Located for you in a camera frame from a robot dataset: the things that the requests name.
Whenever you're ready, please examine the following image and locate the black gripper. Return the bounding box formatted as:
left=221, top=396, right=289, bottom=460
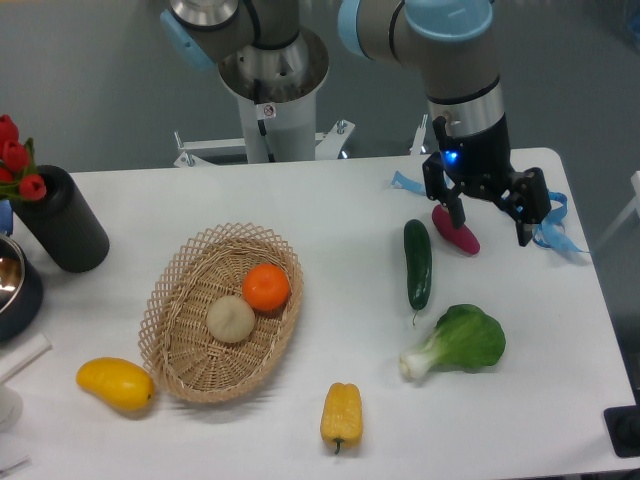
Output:
left=422, top=115, right=551, bottom=247

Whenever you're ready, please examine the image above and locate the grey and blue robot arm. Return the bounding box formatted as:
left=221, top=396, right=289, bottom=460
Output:
left=160, top=1, right=551, bottom=245

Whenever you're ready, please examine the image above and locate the yellow bell pepper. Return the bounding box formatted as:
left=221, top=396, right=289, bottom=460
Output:
left=320, top=383, right=364, bottom=454

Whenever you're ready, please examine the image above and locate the magenta sweet potato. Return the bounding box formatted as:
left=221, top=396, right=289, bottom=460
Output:
left=431, top=205, right=481, bottom=256

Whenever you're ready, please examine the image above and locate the green cucumber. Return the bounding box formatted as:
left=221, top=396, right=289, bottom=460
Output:
left=403, top=219, right=433, bottom=324

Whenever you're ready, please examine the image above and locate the green bok choy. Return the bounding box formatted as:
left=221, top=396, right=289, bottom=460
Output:
left=399, top=304, right=506, bottom=380

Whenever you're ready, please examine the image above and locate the orange fruit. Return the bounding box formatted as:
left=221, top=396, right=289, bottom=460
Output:
left=242, top=264, right=290, bottom=311

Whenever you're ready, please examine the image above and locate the black device at edge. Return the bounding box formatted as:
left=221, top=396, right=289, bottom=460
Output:
left=604, top=405, right=639, bottom=458

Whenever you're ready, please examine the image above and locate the white steamed bun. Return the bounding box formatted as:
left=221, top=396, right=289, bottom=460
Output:
left=206, top=295, right=256, bottom=343

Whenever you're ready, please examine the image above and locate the woven wicker basket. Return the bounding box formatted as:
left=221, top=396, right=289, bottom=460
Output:
left=138, top=223, right=304, bottom=404

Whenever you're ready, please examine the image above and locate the yellow mango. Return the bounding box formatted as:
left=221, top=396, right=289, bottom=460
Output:
left=76, top=357, right=155, bottom=412

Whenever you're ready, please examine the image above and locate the black cylindrical vase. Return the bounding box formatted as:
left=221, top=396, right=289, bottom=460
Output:
left=10, top=165, right=110, bottom=273

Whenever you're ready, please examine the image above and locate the red tulip bouquet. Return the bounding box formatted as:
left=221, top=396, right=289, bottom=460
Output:
left=1, top=114, right=47, bottom=202

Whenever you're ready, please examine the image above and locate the dark metal bowl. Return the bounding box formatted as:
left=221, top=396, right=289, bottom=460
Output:
left=1, top=234, right=44, bottom=342

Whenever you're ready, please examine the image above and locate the white stand object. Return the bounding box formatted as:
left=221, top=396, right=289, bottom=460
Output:
left=1, top=333, right=52, bottom=433

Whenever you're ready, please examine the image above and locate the blue ribbon strap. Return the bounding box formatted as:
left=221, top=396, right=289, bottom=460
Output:
left=389, top=170, right=591, bottom=255

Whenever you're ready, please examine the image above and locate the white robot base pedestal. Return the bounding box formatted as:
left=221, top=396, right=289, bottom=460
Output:
left=174, top=27, right=356, bottom=167

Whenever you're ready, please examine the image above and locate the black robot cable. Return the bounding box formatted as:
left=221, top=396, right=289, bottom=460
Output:
left=252, top=78, right=276, bottom=164

| Directions |
Search the entries above for the word "white" and copy each line where it appears.

| Exercise answer |
Whenever you're ready, please examine the image above and locate the white steamed bun. Return the bounding box formatted as:
Whenever you're ready, please examine the image above and locate the white stand object. Return the bounding box formatted as:
Whenever you're ready, please examine the image above and locate the white robot base pedestal. Return the bounding box formatted as:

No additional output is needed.